Kroger Beats Q2 Expectations, Lifts 2025 Outlook on Pharmacy and Online Strength
The grocer tightened its full-year targets, citing value-seeking customers.
Overview
- Kroger posted adjusted EPS of $1.04 versus $0.99 expected on $33.94 billion in sales, with identical sales excluding fuel up 3.4% and eCommerce up 16%.
- The company raised FY25 adjusted EPS guidance to $4.70–$4.80 and narrowed its identical sales outlook to 2.7%–3.4%.
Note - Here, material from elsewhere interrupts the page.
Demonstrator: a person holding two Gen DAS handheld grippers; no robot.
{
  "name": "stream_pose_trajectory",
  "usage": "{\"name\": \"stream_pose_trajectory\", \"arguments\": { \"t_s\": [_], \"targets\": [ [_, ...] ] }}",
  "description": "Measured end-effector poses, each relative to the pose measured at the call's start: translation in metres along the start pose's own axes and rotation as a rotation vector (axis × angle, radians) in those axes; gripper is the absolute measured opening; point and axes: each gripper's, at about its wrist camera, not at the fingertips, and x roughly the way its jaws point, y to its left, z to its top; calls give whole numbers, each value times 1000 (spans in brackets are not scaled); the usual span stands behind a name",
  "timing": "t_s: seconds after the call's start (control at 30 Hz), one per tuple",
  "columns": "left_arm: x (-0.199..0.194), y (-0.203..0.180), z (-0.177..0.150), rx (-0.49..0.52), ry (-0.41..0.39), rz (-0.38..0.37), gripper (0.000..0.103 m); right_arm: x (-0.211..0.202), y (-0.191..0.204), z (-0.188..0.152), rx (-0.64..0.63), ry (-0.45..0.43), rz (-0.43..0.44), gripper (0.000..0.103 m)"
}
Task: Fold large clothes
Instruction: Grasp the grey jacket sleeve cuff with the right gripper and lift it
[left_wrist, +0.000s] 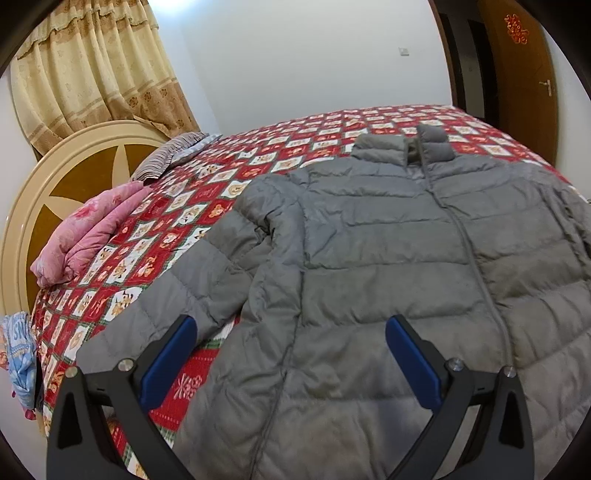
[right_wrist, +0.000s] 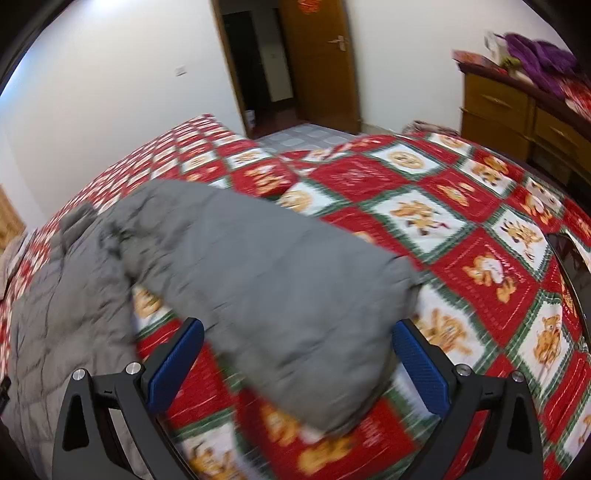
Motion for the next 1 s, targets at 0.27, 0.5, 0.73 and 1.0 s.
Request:
{"name": "stream_pose_trajectory", "arguments": {
  "t_s": [0.27, 0.5, 0.73, 1.0],
  "targets": [
    [32, 8, 2, -9, 56, 38, 103, 25, -14, 4, 8, 61, -2, 80],
    [33, 22, 4, -24, 65, 31, 103, 22, -17, 13, -20, 57, 21, 36],
    [36, 44, 14, -36, 57, 33, 103, 9, -1, 34, -110, 8, -18, 20],
    [36, 72, 27, -54, 78, 38, 103, -20, 63, 60, -277, -89, 27, 19]
  ]
}}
- Operating profit rose 5.9% to $863 million and gross margin improved to 22.5%, helped by the specialty pharmacy sale, lower supply-chain costs and reduced shrink; the LIFO charge was $62 million.
- Kroger said a $5 billion accelerated share repurchase should complete by Q3 FY25 and plans $2.5 billion in open-market buybacks by year-end, with net debt to adjusted EBITDA at 1.63, below its 2.30–2.50 target band.
- Management reported price cuts on more than 3,500 items year to date and aims to keep gross margin relatively flat, noted no material impact from tariffs, and flagged a backdrop of grocery CPI rising 0.6% month over month in August as shares ticked higher.